Opal decides to take a nap while she waits for the boy to come. She is anxious and worried about the boy. At four o’clock, A knocking at Opal’s door startles her. Oh! The boy is here to cut the grass, she thinks. She is excited and gets up as quickly as she can. Her knees try to protest, but she persists. Walking across the living room, she looks outside. No familiar truck with lawnmower sits in front of her house and she wonders where the boy parked. She stands a moment at the door, straightening her dress. Excitedly, she opens the door.
“Oh! Hi Opal… well, you certainly do look beautiful this afternoon… how are you?” the woman on the other side of the screen begins. It is the Methodist woman. “May I come in?”
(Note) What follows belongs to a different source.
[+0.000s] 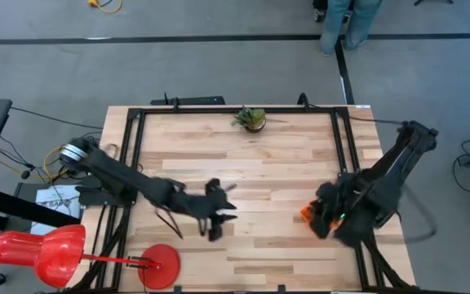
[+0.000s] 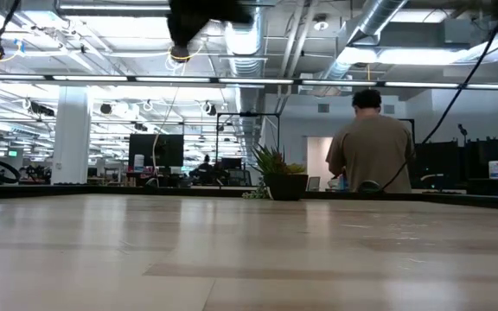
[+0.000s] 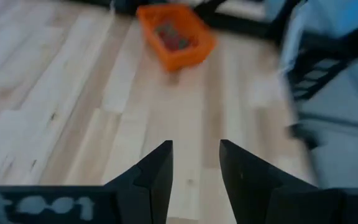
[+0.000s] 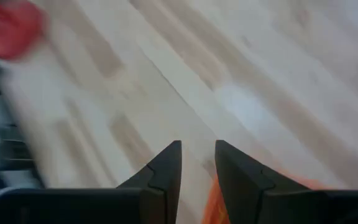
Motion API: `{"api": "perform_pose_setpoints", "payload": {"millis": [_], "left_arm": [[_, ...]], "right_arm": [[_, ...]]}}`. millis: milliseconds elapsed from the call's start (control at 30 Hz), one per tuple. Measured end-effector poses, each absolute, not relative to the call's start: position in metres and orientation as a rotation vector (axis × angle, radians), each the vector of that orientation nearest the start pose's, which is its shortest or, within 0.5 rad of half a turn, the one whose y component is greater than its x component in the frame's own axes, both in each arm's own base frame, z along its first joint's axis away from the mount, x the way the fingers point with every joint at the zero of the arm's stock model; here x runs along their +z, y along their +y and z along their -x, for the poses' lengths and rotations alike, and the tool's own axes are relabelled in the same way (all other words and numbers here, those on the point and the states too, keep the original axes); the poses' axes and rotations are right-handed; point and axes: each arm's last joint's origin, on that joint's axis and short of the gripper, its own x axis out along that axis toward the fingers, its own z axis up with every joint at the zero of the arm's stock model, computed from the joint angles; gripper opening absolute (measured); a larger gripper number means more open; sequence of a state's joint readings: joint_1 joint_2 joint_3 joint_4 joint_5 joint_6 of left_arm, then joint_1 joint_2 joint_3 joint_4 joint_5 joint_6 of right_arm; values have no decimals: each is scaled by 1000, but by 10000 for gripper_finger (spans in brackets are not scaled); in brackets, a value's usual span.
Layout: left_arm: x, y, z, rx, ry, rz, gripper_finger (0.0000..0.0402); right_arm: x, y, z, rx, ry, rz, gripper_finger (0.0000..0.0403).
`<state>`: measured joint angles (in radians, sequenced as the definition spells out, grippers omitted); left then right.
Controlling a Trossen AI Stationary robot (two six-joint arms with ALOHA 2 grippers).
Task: Pick and place rubber bands into bin
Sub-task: Return to Home Position
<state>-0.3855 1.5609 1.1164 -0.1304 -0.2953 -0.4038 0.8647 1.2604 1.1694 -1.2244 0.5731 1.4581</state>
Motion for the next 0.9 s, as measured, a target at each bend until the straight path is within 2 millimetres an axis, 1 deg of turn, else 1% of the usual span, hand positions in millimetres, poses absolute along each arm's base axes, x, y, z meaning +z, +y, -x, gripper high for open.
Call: {"api": "perform_pose_setpoints", "payload": {"millis": [67, 133, 200, 233, 300, 333, 367, 433, 467, 533, 600, 667, 733, 800, 900], "left_arm": [[292, -113, -305, -14, 511, 239, 121], [317, -105, -284, -37, 465, 213, 121], [339, -95, -263, -34, 414, 196, 121], [348, -91, -252, -39, 383, 207, 121], [364, -84, -231, -88, 332, 236, 121], [368, -82, -222, -129, 304, 251, 121], [369, -83, -214, -183, 270, 267, 121], [362, -89, -202, -320, 189, 281, 121], [356, -94, -198, -400, 137, 271, 121], [337, -102, -192, -527, 12, 250, 121], [317, -102, -190, -581, -101, 254, 121], [296, -94, -190, -559, -152, 285, 121], [282, -78, -190, -523, -164, 357, 121], [276, -59, -188, -508, -163, 414, 121], [276, -37, -185, -523, -179, 409, 121]], "right_arm": [[330, 139, -141, -371, 806, -444, 92], [354, 126, -129, -269, 709, -398, 92], [371, 112, -115, -159, 601, -338, 92], [376, 107, -109, -103, 550, -320, 92], [374, 100, -99, 23, 486, -287, 92], [368, 100, -96, 93, 456, -277, 92], [359, 101, -94, 154, 423, -274, 92], [332, 107, -94, 280, 354, -270, 92], [315, 111, -96, 347, 306, -262, 92], [284, 118, -98, 472, 175, -198, 92], [259, 118, -99, 583, 32, -132, 92], [246, 112, -98, 653, -86, -104, 92], [236, 102, -96, 679, -116, -89, 92], [238, 88, -93, 644, -137, -102, 92], [243, 68, -83, 589, -160, -103, 92]]}}
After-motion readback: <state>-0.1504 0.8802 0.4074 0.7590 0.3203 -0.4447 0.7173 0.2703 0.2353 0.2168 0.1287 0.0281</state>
“Miss… I am sorry, but I am waiting for the boy to come cut the grass” Opal begins. “It is pretty high and he needs to do it as soon as he arrives,” she says as she points to the tall grass.
“Ma’am, I thought that boy came on Tuesdays…”
“That is why I must be ready when he gets here… I don’t want to wait another week.”
“But Opal… it is Saturday.”
“Well, leave me be then,” Opal says shutting the door on the woman. She is upset and sits down in the living room. Well, she thinks, he will be here on Tuesday then. She goes back into the bedroom. She is tired and it is just after four o’clock. She removes her make-up, and prepares herself for bed, as she always does. She lies down in her bed. I think I will sleep in, she thinks, I just don’t feel like getting up. Opal falls asleep, thinking of the boy who will come to cut her grass.